BrainVISA

BrainVISA/Anatomist FAQ

Anatomist

Before asking questions of reporting problems to the mailing lists, please make sure your question isn't answered here first. We have very few resources for technical support.

FAQ contents:


Licensing

Is BrainVISA/Anatomist free software?

It depends on what you mean by free. Part of the software is free as in "free speech", and part of the software is free as in "free beer".
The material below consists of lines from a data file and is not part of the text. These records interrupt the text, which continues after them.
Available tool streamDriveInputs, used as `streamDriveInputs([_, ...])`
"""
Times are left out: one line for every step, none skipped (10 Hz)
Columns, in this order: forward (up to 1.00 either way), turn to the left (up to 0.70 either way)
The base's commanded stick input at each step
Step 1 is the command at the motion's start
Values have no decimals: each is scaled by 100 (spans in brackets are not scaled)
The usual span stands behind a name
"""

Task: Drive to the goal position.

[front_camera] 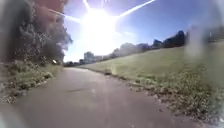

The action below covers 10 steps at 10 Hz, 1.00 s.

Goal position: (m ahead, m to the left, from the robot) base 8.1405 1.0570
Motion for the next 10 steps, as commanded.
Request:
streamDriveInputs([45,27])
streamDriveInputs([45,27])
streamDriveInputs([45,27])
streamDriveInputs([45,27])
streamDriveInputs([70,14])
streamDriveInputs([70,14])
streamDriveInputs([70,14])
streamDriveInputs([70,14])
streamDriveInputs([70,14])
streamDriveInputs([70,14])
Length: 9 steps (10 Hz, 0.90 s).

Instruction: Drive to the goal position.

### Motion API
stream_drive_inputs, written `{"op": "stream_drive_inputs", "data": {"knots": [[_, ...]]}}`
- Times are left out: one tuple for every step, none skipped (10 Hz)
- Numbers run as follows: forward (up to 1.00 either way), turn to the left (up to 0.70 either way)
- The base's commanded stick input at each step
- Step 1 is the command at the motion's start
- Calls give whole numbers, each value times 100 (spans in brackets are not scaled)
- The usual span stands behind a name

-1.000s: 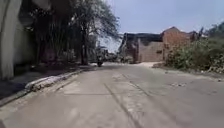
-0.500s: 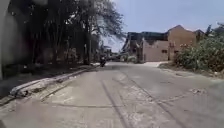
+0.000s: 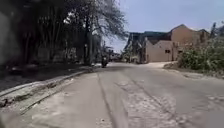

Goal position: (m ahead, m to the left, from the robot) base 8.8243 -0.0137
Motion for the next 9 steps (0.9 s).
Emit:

The CeCILL/GPL'd parts are enough to have a complete environment in which anyone (or any lab) can plug their own processing tools. The data management (database-like engine, graphics environment, data formats, I/O, and conversions) and visualization (anatomist 3D renderings) are directly available.
The closed-source part is our implementation of some image processing pipelines, and are not required to use the other parts. However without the algorithms, the environment appears a bit empty, so they may be helpful after all unless you have your own tools. They are available in binary format anyway: we don't sell them, we don't make mony from them, and anyone can get and use them.

Download

See the download page.

Installation of binary packages

Supported/unsupported systems

See the download page for a list of supported systems.

Conflicts between system libraries and those of the binary packages

The UNIX shell SHFJEnvironmentVariables scripts (sh and csh variants) are used to set the path and other environment variables for the various programs of the SHFJ distribution. As we compiled them on a given system without knowing about the target system the programs will be running on, we have bundled with the pack a number of "system-wide" libraries, such as Qt or the standard C++ library, which depend on the compiler and its version. These libraries are suitable for running our software, but may conflict with existing programs on your system.
These scripts are now internally called when running any command in the bin directory of the package (brainvisa, anatomist, Aims or Vip commands...), so you generally don't need to run them manually anymore (you had to in older 2.2.x packages). However they can be useful to debug things in "real situation". Don't call them from your personal config scripts (.profile, .cshrc or other). In 2.3 and later packages, you just have to setup the PATH environment variable to reach the bin directory of the package. This normally avoids any library conflict risks, but can still cause the wrong programs to be called, especially python and qtconfig.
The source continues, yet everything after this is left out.